• _Exercise prompt_:
Below is a block of records: output all of them exactly and leave out the pictures.

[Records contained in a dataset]
-- -- --

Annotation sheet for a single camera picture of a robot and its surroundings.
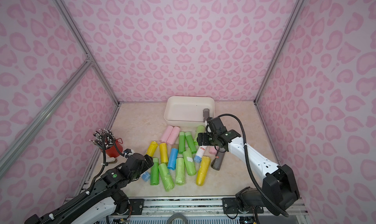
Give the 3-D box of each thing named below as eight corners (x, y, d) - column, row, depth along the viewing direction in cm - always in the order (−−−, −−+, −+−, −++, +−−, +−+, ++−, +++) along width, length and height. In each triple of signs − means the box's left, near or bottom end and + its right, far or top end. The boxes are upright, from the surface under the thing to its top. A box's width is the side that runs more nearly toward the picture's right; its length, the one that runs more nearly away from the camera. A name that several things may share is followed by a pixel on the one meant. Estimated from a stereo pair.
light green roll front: (174, 185, 81) (174, 184, 79) (176, 159, 91) (176, 157, 88) (185, 185, 81) (184, 184, 79) (186, 159, 91) (185, 157, 88)
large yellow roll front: (194, 184, 81) (194, 182, 79) (202, 156, 92) (202, 154, 90) (203, 187, 80) (204, 185, 78) (211, 158, 91) (211, 156, 88)
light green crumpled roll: (188, 176, 83) (188, 175, 81) (181, 151, 93) (181, 150, 91) (197, 173, 84) (198, 172, 82) (190, 149, 94) (190, 147, 92)
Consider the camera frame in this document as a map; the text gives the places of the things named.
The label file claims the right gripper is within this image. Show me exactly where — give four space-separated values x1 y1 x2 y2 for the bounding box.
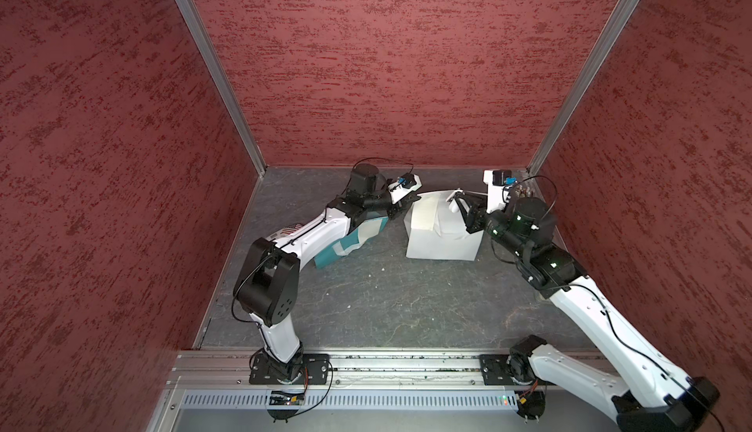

-- -- --

• _Exercise solution_:
Annotation sheet for a single camera picture of a robot and its surroundings.
Give the 3-D box of each thing named below as eight corners (x, y, d) - column, row, depth along the viewing direction in cm - always in the order (−−−, −−+, −+−, −++, +−−, +−+, ++−, +++) along width, length and height. In each triple of signs − means the box's left, near or bottom end and + its right, far or top end. The boxes are upright, from the surface under the thing to its top. A box's width is the side that runs more nearly toward the picture's right; its length, the one that runs more nearly away from the camera. A name that several things may share is followed by a pixel on the one meant. Estimated from a stereo pair.
light green roll front: (174, 185, 81) (174, 184, 79) (176, 159, 91) (176, 157, 88) (185, 185, 81) (184, 184, 79) (186, 159, 91) (185, 157, 88)
large yellow roll front: (194, 184, 81) (194, 182, 79) (202, 156, 92) (202, 154, 90) (203, 187, 80) (204, 185, 78) (211, 158, 91) (211, 156, 88)
light green crumpled roll: (188, 176, 83) (188, 175, 81) (181, 151, 93) (181, 150, 91) (197, 173, 84) (198, 172, 82) (190, 149, 94) (190, 147, 92)
Consider the camera frame in this document as a map; the text gives the places of the things named.
The label file claims the right gripper is within this image. Show me exactly where — give four space-separated values x1 y1 x2 y2 for the bounding box.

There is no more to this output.